Copy out the full listing that comes next, exactly.

────

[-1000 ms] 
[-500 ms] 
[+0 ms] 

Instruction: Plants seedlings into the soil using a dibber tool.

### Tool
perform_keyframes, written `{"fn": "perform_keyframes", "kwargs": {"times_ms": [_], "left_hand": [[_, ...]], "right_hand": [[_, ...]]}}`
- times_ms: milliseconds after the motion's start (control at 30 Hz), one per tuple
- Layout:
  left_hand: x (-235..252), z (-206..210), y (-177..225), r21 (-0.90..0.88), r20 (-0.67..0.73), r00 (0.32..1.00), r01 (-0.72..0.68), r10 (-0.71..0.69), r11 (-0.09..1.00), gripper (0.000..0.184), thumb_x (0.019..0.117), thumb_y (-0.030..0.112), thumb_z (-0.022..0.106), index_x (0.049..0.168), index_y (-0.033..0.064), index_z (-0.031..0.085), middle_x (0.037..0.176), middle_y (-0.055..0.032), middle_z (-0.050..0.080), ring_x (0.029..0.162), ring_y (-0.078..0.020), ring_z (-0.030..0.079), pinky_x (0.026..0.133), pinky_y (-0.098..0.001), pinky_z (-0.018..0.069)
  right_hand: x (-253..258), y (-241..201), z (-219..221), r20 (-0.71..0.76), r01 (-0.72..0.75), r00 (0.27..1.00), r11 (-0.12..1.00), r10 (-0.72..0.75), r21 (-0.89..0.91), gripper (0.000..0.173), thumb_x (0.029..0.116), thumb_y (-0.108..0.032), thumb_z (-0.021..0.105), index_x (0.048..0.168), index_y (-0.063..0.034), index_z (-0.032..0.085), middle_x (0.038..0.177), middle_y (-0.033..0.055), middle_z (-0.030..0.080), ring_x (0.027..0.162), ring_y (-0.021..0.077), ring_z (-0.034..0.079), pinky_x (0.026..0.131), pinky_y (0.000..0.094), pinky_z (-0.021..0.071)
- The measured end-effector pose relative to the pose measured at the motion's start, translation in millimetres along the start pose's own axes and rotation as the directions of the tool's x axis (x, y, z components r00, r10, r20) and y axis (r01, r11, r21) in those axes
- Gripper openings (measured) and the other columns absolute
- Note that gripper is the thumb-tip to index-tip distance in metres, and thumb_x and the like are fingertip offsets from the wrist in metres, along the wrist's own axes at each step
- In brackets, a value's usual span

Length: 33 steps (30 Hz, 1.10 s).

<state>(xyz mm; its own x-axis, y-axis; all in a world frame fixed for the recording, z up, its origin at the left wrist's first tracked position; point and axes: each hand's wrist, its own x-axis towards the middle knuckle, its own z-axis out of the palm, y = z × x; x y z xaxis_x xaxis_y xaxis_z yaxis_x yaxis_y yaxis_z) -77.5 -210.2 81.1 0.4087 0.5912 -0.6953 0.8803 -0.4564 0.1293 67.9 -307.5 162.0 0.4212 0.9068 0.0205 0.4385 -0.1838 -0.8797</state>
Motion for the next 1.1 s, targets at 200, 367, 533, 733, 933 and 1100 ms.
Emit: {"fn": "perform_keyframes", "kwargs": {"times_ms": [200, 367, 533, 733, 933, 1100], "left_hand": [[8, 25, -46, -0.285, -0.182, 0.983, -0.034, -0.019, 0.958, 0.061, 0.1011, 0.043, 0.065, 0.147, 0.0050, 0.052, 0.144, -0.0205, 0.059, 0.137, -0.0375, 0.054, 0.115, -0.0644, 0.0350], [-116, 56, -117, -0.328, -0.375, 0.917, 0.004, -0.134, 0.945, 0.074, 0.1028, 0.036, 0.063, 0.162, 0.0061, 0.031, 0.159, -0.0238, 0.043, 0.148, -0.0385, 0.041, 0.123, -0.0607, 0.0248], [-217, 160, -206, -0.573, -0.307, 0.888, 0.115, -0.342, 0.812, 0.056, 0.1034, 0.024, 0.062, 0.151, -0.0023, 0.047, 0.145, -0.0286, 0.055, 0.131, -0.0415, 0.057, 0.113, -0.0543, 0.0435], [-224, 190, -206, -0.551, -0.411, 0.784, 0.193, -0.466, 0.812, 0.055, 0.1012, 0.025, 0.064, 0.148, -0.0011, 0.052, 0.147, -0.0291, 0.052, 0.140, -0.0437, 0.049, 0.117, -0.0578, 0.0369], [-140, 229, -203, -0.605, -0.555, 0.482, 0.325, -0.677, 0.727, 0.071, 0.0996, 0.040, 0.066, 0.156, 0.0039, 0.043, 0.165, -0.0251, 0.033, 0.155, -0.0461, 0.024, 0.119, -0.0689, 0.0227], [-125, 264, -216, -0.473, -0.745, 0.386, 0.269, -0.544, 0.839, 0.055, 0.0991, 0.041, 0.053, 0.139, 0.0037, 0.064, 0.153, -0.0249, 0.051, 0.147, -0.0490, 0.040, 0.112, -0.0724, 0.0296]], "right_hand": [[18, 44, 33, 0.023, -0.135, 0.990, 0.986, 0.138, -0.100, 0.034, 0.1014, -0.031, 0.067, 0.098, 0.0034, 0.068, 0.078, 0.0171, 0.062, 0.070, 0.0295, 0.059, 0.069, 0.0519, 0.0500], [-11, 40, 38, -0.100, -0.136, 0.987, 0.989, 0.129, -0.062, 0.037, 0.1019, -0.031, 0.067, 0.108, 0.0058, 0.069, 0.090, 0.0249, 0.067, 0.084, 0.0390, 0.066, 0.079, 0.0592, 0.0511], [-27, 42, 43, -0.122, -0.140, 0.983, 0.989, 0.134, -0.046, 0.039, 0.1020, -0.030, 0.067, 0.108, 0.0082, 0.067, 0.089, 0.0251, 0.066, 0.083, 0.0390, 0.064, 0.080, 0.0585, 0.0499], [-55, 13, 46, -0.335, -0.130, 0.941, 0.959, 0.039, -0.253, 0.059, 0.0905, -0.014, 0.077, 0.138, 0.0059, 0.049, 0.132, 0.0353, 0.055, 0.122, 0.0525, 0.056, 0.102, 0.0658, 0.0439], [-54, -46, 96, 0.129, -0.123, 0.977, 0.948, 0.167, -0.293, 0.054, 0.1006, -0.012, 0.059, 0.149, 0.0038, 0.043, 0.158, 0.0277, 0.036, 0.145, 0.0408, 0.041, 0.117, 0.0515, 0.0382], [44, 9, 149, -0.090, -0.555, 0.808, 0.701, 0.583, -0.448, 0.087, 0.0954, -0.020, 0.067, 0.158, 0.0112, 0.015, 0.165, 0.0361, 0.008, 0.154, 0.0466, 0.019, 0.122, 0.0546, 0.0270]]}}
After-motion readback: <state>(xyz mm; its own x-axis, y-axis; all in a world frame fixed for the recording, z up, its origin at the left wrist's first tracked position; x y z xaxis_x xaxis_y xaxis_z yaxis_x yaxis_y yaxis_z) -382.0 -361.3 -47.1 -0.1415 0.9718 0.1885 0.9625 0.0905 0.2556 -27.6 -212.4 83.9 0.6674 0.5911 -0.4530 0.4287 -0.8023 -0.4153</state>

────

**Completed exercise:**
[-1000 ms] 
[-500 ms] 
[+0 ms] 

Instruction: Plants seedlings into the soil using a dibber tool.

### Tool
perform_keyframes, written `{"fn": "perform_keyframes", "kwargs": {"times_ms": [_], "left_hand": [[_, ...]], "right_hand": [[_, ...]]}}`
- times_ms: milliseconds after the motion's start (control at 30 Hz), one per tuple
- Layout:
  left_hand: x (-235..252), z (-206..210), y (-177..225), r21 (-0.90..0.88), r20 (-0.67..0.73), r00 (0.32..1.00), r01 (-0.72..0.68), r10 (-0.71..0.69), r11 (-0.09..1.00), gripper (0.000..0.184), thumb_x (0.019..0.117), thumb_y (-0.030..0.112), thumb_z (-0.022..0.106), index_x (0.049..0.168), index_y (-0.033..0.064), index_z (-0.031..0.085), middle_x (0.037..0.176), middle_y (-0.055..0.032), middle_z (-0.050..0.080), ring_x (0.029..0.162), ring_y (-0.078..0.020), ring_z (-0.030..0.079), pinky_x (0.026..0.133), pinky_y (-0.098..0.001), pinky_z (-0.018..0.069)
  right_hand: x (-253..258), y (-241..201), z (-219..221), r20 (-0.71..0.76), r01 (-0.72..0.75), r00 (0.27..1.00), r11 (-0.12..1.00), r10 (-0.72..0.75), r21 (-0.89..0.91), gripper (0.000..0.173), thumb_x (0.029..0.116), thumb_y (-0.108..0.032), thumb_z (-0.021..0.105), index_x (0.048..0.168), index_y (-0.063..0.034), index_z (-0.032..0.085), middle_x (0.038..0.177), middle_y (-0.033..0.055), middle_z (-0.030..0.080), ring_x (0.027..0.162), ring_y (-0.021..0.077), ring_z (-0.034..0.079), pinky_x (0.026..0.131), pinky_y (0.000..0.094), pinky_z (-0.021..0.071)
- The measured end-effector pose relative to the pose measured at the motion's start, translation in millimetres along the start pose's own axes and rotation as the directions of the tool's x axis (x, y, z components r00, r10, r20) and y axis (r01, r11, r21) in those axes
- Gripper openings (measured) and the other columns absolute
- Note that gripper is the thumb-tip to index-tip distance in metres, and thumb_x and the like are fingertip offsets from the wrist in metres, along the wrist's own axes at each step
- In brackets, a value's usual span

Length: 33 steps (30 Hz, 1.10 s).

<state>(xyz mm; its own x-axis, y-axis; all in a world frame fixed for the recording, z up, its origin at the left wrist's first tracked position; point and axes: each hand's wrist, its own x-axis towards the middle knuckle, its own z-axis out of the palm, y = z × x; x y z xaxis_x xaxis_y xaxis_z yaxis_x yaxis_y yaxis_z) -77.5 -210.2 81.1 0.4087 0.5912 -0.6953 0.8803 -0.4564 0.1293 67.9 -307.5 162.0 0.4212 0.9068 0.0205 0.4385 -0.1838 -0.8797</state>
Motion for the next 1.1 s, targets at 200, 367, 533, 733, 933 and 1100 ms.
Emit: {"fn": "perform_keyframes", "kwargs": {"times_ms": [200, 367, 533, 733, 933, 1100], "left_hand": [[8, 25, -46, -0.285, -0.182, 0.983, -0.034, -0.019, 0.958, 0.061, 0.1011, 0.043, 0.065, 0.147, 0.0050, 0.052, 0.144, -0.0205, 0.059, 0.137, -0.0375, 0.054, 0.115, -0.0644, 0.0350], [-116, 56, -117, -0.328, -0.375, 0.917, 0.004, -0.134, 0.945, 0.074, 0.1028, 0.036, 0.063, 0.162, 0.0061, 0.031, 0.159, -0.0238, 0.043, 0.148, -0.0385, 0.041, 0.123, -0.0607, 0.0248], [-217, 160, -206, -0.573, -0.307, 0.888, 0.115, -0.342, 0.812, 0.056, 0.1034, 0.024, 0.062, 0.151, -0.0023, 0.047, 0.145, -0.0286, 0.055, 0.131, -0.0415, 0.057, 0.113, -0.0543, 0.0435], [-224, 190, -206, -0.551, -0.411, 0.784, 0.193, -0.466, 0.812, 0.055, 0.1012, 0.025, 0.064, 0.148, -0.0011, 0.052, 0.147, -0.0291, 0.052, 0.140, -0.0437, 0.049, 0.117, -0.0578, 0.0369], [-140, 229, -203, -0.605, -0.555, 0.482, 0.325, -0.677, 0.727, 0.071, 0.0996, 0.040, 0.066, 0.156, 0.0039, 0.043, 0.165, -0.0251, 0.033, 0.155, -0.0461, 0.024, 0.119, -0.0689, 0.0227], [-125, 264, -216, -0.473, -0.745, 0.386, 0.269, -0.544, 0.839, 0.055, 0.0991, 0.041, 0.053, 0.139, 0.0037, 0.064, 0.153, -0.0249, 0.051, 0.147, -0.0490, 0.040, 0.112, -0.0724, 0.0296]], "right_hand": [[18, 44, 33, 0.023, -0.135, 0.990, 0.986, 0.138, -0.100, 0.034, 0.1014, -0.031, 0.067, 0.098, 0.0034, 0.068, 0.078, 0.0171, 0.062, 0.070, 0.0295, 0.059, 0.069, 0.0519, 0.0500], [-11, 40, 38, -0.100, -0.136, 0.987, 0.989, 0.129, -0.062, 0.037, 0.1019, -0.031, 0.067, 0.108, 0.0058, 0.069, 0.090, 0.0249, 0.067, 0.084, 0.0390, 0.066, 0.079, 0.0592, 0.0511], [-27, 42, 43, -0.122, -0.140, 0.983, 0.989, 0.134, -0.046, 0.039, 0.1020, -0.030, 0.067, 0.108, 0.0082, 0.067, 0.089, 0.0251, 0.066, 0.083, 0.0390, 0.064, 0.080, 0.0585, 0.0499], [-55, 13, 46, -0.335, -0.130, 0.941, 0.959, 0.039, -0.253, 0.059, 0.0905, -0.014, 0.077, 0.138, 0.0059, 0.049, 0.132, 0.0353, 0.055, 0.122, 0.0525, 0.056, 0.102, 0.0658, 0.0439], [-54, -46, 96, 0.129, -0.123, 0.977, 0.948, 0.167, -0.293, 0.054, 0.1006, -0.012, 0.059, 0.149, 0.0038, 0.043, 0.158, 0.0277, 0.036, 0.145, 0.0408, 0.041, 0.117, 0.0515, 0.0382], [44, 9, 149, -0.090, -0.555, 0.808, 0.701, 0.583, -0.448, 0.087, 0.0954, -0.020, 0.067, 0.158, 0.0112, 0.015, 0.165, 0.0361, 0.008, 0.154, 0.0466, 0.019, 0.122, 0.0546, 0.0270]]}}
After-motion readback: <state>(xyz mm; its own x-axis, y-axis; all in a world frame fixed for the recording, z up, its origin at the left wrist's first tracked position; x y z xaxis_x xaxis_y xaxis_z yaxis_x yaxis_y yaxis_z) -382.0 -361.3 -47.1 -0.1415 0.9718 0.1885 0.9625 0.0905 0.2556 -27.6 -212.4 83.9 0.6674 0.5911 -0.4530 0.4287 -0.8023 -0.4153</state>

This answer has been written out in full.